Saudi Arabia’s oil giant Saudi Aramco raises $4 billion: Shakes global markets, has Wall Street buzzing
Saudi Aramco Just Raised $4 Billion And Global Investors Are Rushing In

Saudi Arabia’s oil giant, Saudi Aramco, has successfully completed a major $4 billion bond issuance, underscoring strong investor confidence in the company’s financial stability and its strategic capital management approach. The multi-tranche bond sale, a part of Aramco’s Global Medium Term Note Programme, was priced on January 26, 2026 and formally completed in early February 2026, with the notes listed on the London Stock Exchange.This development has attracted attention not just within the energy sector but also among global investors and market watchers, as it reflects broader trends in risk appetite, corporate financing and the evolving role of oil majors in capital markets.

What Saudi Aramco’s $4 billion bond deal entails

Saudi Aramco issued bonds across four tranches, each with different maturities and coupon rates, creating a diversified debt structure designed to appeal to a wide range of investors:

  • $500 million tranche maturing in 2029 at a 4.0% coupon.
  • $1.5 billion tranche maturing in 2031 at 4.375%.
  • $1.25 billion tranche maturing in 2036 at 5.0%.
  • $750 million tranche maturing in 2056 at 6.0 %.

These USD-denominated notes were marketed under both Rule 144A and Reg S offerings, broadening interest across US, European and other global investors.

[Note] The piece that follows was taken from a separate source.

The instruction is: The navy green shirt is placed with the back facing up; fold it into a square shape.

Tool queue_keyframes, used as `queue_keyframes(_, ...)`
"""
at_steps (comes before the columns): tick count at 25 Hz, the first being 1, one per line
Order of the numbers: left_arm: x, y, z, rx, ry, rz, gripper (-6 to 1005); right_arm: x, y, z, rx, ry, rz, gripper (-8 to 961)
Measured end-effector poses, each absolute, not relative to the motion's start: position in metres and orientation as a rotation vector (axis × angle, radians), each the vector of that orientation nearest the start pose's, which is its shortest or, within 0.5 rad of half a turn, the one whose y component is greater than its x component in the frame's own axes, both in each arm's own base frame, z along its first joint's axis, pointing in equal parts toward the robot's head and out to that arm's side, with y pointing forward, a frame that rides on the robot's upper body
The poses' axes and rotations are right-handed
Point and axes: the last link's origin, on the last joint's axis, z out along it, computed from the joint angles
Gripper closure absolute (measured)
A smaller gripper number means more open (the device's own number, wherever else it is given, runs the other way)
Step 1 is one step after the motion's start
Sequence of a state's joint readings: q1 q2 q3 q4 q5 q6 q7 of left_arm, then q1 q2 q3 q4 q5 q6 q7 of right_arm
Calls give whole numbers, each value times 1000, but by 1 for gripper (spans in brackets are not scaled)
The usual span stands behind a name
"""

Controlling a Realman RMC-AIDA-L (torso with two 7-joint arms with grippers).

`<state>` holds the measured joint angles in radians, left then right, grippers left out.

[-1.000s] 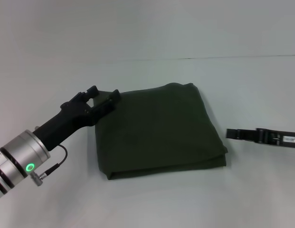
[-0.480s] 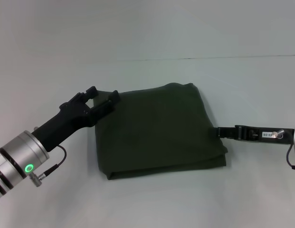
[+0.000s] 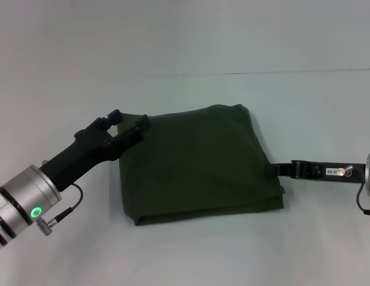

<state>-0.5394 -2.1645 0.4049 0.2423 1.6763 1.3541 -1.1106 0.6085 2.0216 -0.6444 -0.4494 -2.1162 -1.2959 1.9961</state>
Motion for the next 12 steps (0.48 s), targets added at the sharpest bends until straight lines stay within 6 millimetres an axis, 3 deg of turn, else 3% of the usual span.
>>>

The varied maturities offer investors options across short, medium and long time frames, potentially enhancing liquidity and appeal across different investment strategies. Listing the bonds on a major exchange like London also boosts their visibility and tradability in global fixed-income markets.

Investor confidence and attractive pricing of Saudi Aramco

One of the standout aspects of the transaction was the pricing conditions achieved by Aramco. According to company statements, three of the four tranches were priced with negative new issue premiums, a technical indicator that suggests bonds were issued at yields slightly below comparable secondary market levels. This is generally interpreted as strong investor demand and trust in the issuer’s credit quality.

Ziad T Al-Murshed, Aramco’s Executive Vice President and Chief Financial Officer, described the issuance as part of a focused strategy to optimise the company’s capital structure while enhancing shareholder value over the long term. He further noted that the “attractive pricing achieved reflects global investors’ continued confidence in Aramco’s financial strength and resilient balance sheet.”

Saudi Aramco’s strategic financial management at a time of market uncertainty

Aramco’s decision to tap the international debt markets for $4 billion comes at a time when global energy markets are in flux. While oil price volatility persists, with prices having earlier been pressured by weaker demand signals and lower pricing environments, large and credit-strong corporates like Aramco are still able to secure financing on favourable terms compared with sovereign and many corporate peers.Despite occasional pressure on oil prices, Aramco’s robust balance sheet and dominant market position as the world’s largest crude exporter help sustain investor interest in its debt. Its ability to secure funding at such pricing speaks to both its investment grade profile and the perceived safety of dollar-denominated issuances from non-sovereign entities in the Middle East.

More broadly, bond markets have remained receptive to high-quality credits, even amid macroeconomic uncertainties, as global investors seek stable returns in an environment of shifting interest rate expectations and geopolitical risk. Aramco’s successful issuance is thus both a reflection of company credibility and broader market dynamics.

Implications for Aramco and Saudi Arabia’s economy

The proceeds from the bond issuance are expected to support Aramco’s ongoing capital expenditure, including investments in upstream oil and gas capacity, downstream refining and chemicals projects and future business diversification efforts. They also provide the company with strategic liquidity as it navigates a transition toward cleaner energy opportunities and broader industrial growth ambitions.For Saudi Arabia, Aramco’s strong performance in debt markets also signals the kingdom’s continued integration with global capital markets, a priority under its broader economic transformation strategies, which aim to reduce reliance on oil revenues while expanding industrial and technological sectors. Large, well-capitalised issuances contribute to enhanced financial market depth and investor confidence in the region.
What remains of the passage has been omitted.